Top of Information shown

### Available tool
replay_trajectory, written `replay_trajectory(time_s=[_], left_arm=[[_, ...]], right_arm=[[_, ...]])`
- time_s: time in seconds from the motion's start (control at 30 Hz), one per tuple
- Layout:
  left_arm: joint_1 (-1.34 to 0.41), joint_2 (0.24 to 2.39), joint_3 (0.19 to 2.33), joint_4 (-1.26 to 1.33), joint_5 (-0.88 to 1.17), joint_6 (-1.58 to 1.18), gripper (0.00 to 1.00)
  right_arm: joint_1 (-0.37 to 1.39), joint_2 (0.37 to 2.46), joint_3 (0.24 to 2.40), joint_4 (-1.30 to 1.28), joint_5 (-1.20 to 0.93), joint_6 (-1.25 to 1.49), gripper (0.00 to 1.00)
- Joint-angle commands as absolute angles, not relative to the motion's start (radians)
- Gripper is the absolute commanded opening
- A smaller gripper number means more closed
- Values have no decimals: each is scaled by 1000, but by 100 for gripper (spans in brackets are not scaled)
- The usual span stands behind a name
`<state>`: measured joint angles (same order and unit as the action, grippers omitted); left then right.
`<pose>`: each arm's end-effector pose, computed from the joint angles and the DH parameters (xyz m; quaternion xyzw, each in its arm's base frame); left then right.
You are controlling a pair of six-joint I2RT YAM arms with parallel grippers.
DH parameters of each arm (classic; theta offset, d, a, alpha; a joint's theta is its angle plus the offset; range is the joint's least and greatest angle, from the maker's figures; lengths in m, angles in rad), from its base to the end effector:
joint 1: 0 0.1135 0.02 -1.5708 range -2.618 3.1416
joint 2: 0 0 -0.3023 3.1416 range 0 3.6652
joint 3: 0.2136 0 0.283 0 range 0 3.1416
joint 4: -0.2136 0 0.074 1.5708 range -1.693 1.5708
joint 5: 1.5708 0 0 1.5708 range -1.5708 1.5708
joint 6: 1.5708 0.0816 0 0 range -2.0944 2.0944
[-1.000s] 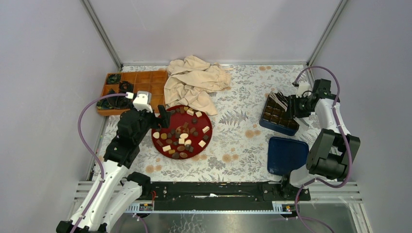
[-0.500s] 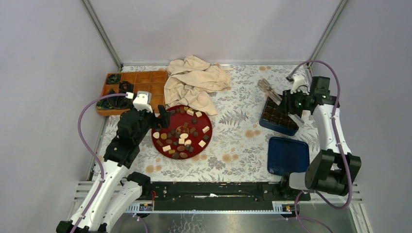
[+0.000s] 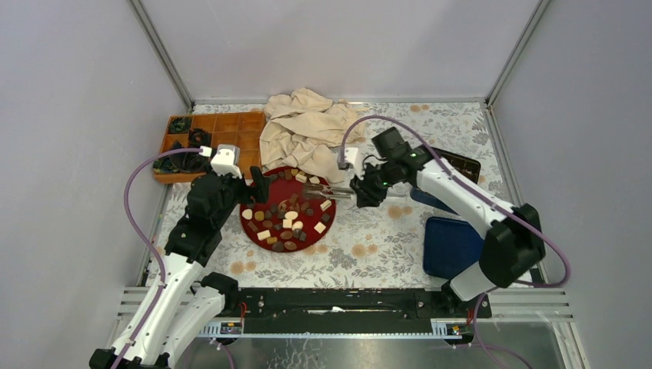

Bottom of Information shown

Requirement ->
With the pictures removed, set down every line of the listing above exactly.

Answer space ->
### Available tool
replay_trajectory, written `replay_trajectory(time_s=[_], left_arm=[[_, ...]], right_arm=[[_, ...]])`
- time_s: time in seconds from the motion's start (control at 30 Hz), one per tuple
- Layout:
  left_arm: joint_1 (-1.34 to 0.41), joint_2 (0.24 to 2.39), joint_3 (0.19 to 2.33), joint_4 (-1.26 to 1.33), joint_5 (-0.88 to 1.17), joint_6 (-1.58 to 1.18), gripper (0.00 to 1.00)
  right_arm: joint_1 (-0.37 to 1.39), joint_2 (0.37 to 2.46), joint_3 (0.24 to 2.40), joint_4 (-1.30 to 1.28), joint_5 (-1.20 to 0.93), joint_6 (-1.25 to 1.49), gripper (0.00 to 1.00)
- Joint-angle commands as absolute angles, not relative to the motion's start (radians)
- Gripper is the absolute commanded opening
- A smaller gripper number means more closed
- Values have no decimals: each is scaled by 1000, but by 100 for gripper (spans in brackets are not scaled)
- The usual span stands behind a name
`<state>`: measured joint angles (same order and unit as the action, grippers omitted); left then right.
`<pose>`: each arm's end-effector pose, computed from the joint angles and the DH parameters (xyz m; quaternion xyzw, each in its arm's base frame); left then right.
You are controlling a pair of six-joint I2RT YAM arms with parallel grippers.
DH parameters of each arm (classic; theta offset, d, a, alpha; a joint's theta is its angle plus the offset; range is the joint's least and greatest angle, from the maker's figures; lengths in m, angles in rad), from its base to the end effector:
joint 1: 0 0.1135 0.02 -1.5708 range -2.618 3.1416
joint 2: 0 0 -0.3023 3.1416 range 0 3.6652
joint 3: 0.2136 0 0.283 0 range 0 3.1416
joint 4: -0.2136 0 0.074 1.5708 range -1.693 1.5708
joint 5: 1.5708 0 0 1.5708 range -1.5708 1.5708
joint 6: 1.5708 0.0816 0 0 range -2.0944 2.0944
[-1.000s] 
[-0.500s] 
[+0.000s] 

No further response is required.